Thaiteam07com_2 This week we are featuring the Thailand for School Leaders Program. Ten school administrators from California have ventured around the globe to lead, learn and share with an international flair. Each is participating in an International Leadership program (and most also completing an independent study program for the Professional Administrative Credential, Tier II, from the University of California, Irvine). As leaders, educators and world citizens; each is participating in a professional development adventure of international experience and professional leadership self-reflection. What better classroom for ‘world-class leaders’ than the world?

What are you doing as a leader to positively affect the global community?

The International Leadership Program in Chiang Mai has been a wonderful experience for us as it has allowed us to escape our Californian school setting and reflect on personal successes, barriers and areas of needed experience in educational leadership. We have had the opportunity to observe and interview leaders in a country that values education and has similar visions for their children.
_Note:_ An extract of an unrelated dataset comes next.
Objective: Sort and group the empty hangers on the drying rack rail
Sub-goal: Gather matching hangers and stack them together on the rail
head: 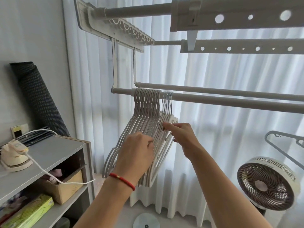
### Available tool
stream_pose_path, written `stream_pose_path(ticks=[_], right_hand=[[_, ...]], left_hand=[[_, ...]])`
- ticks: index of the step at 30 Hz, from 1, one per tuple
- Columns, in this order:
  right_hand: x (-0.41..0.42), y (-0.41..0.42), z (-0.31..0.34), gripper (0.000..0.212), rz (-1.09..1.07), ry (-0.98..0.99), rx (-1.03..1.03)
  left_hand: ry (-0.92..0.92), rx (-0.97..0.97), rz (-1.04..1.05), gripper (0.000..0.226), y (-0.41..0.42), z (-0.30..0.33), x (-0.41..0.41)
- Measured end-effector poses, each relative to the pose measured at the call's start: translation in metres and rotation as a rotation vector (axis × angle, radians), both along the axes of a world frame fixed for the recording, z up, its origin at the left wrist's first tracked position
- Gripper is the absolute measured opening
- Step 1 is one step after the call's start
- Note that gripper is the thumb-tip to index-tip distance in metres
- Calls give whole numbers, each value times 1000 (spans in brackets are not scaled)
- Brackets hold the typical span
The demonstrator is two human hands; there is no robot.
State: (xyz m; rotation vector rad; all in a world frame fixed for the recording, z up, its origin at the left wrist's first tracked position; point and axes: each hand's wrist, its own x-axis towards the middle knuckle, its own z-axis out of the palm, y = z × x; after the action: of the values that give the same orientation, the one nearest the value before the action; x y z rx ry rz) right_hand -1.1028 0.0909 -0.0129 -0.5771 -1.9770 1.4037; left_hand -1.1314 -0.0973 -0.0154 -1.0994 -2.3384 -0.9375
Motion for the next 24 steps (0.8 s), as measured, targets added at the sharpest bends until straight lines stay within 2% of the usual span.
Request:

A very enriching experience …we were able to seek out and interview Thai leaders who are at the forefront of impacting their educational vision and surprisingly their response to: What are you doing to positively affect the global community?…was very similar to that of our own.

Being from opposite sides of the world, from different cultures and lifestyles, we were glad to learn that they have similar concerns. They too are teaching their children about environmental conservation, appropriate uses of technology and cultural appreciation, all of which positively affect the global community.

As leaders we have a responsibility to make our children aware of the impact and effect they can have on the world as an individual, society, or nation. We all have the choice to be involved in affecting the globe in a positive way.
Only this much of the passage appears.